I have just discovered Wynonna Earp this year (2021) and through watching that came across Dom’s post, and I have never in my life been so inspired and scared at the same time. I related to her words so much and felt so thankful for this person that I have never even met.

I’m 29 years old and I have been annoyed at myself for not truly knowing myself at this stage in my life, but maybe this is just how my journey is meant to be. I am not out. I have a boyfriend of nearly 6 years, who I love, but I don’t think we’re in love anymore. I have always felt I could fall in love with a man or woman. I have suppressed my feelings in the past, and constantly doubted what I was feeling – I thought because I was abused as a child that that was the reason that I didn’t always fancy boys. Plus, I already had (have) that secret, surely I can’t deal with another one…please.

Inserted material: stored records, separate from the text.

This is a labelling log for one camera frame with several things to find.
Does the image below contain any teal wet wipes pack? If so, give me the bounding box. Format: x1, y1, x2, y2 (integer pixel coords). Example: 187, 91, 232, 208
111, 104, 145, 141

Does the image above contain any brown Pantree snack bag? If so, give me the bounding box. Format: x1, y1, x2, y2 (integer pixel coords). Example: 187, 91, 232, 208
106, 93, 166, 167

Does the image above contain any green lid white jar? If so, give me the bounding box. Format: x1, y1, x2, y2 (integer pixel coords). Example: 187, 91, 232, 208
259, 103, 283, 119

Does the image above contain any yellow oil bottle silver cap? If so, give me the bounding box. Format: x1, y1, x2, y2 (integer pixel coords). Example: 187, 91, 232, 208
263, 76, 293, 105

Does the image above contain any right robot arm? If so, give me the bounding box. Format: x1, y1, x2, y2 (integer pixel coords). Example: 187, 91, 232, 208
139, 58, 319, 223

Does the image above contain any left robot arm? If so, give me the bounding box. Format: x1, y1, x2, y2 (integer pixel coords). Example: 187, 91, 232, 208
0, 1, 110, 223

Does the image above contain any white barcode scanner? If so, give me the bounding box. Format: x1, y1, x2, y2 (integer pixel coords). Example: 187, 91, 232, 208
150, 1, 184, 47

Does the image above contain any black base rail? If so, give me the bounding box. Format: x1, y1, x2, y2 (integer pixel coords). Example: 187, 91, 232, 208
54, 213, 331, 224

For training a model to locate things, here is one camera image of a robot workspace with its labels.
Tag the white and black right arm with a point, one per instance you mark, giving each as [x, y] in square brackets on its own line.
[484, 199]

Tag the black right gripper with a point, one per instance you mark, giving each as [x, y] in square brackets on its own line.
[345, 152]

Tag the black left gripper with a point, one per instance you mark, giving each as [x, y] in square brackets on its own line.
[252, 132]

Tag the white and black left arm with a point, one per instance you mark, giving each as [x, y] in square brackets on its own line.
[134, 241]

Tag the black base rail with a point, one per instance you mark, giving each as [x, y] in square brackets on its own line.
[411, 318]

I guess there’s always been that part of me that was hiding, I was always looking to please other people and I never once gave in to what I thought could make me happy. When my Twin sister came out as gay, I assumed well that’s it, I can’t be gay or bisexual because she is, that must mean I do like boys, so I’ll just carry on with my life. Yet, every now and again, there’d be something in me that just wasn’t sure.. I guess I came up with every excuse in my head…I still am in a way to be honest, but maybe that’s why I’m writing this – to prove to myself that I can finally learn to be my true self.

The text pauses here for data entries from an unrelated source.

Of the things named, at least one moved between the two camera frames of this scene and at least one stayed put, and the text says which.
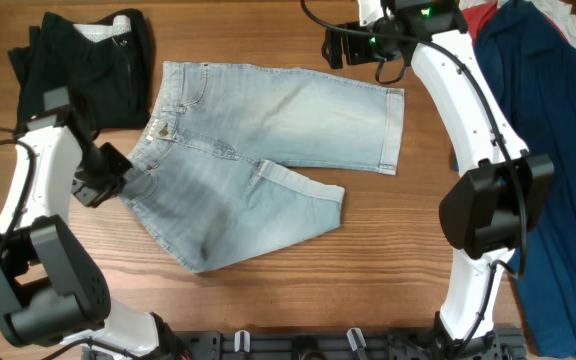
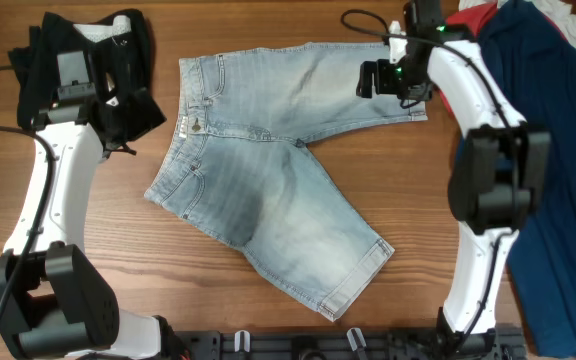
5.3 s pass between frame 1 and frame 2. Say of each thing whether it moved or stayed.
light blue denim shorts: moved
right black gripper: moved
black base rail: stayed
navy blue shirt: stayed
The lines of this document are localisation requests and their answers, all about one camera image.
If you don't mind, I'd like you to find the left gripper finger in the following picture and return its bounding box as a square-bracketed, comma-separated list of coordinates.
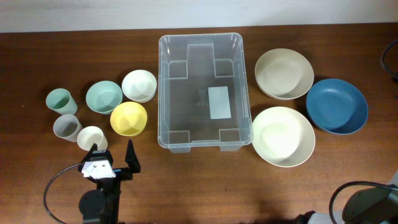
[125, 139, 141, 174]
[81, 143, 98, 164]

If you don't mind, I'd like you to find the cream cup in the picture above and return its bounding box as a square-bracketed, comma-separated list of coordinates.
[77, 126, 108, 151]

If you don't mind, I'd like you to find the cream plate bottom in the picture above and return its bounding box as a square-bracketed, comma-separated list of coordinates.
[252, 106, 316, 167]

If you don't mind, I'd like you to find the blue plate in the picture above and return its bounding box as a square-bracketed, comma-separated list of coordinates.
[306, 78, 369, 135]

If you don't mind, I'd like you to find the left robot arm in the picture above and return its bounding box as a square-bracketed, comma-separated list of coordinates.
[78, 140, 141, 223]

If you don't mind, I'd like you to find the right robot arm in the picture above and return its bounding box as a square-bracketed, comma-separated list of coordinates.
[293, 174, 397, 224]

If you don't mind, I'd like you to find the grey cup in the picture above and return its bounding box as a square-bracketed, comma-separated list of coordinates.
[53, 114, 83, 142]

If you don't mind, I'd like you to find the yellow small bowl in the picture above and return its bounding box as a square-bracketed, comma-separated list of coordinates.
[110, 101, 148, 136]

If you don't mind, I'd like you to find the mint green small bowl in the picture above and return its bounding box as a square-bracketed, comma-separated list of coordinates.
[85, 81, 123, 114]

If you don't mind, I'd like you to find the mint green cup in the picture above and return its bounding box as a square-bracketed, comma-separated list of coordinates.
[45, 88, 78, 115]

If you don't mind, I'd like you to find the white small bowl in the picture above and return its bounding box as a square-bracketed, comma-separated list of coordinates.
[121, 70, 157, 103]

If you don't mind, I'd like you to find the clear plastic storage bin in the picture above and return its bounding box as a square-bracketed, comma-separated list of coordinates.
[157, 32, 253, 153]

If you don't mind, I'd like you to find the white label in bin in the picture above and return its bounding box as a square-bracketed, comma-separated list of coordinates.
[208, 86, 231, 119]

All I have ever wanted from life is to be happy, and I don’t know that I ever have been, but I’m trying to change that, and I am hoping that one day soon I will be able to confidently express who I really am and be welcomed in to a community that I am yearning to join, but feel so damn scared to. I just want to be me…whoever that may be.

Khetalyn

I haven’t totally assumed myself yet, my family doesn’t accept me so I don’t have any support from anybody at the moment, and the fact that I’m a minor I don’t have many choices of what I really want, my mother found out some time ago that she liked girls, it was a very complicated period, it still is, because she told most of my relatives which none of them supports because they say that religion doesn’t allow it and that this is a sin. I live sincerely on the edge because it is complicated to live in a place that you feel threatened, that has no support and no choice of what to really feel, but we can’t get stuck in this tale that society invented that people of the same sex can’t be happy, that they are wrong and that this is not right. My dream is to be free, to be free from all this and to be able to enjoy every moment beside the one I really love, I hope to be free from all this someday. And I’m fighting, I still haven’t had the happy ending or the ending I want, but I won’t give up until I get it, and you too who go through this don’t give up, fight, be resistant.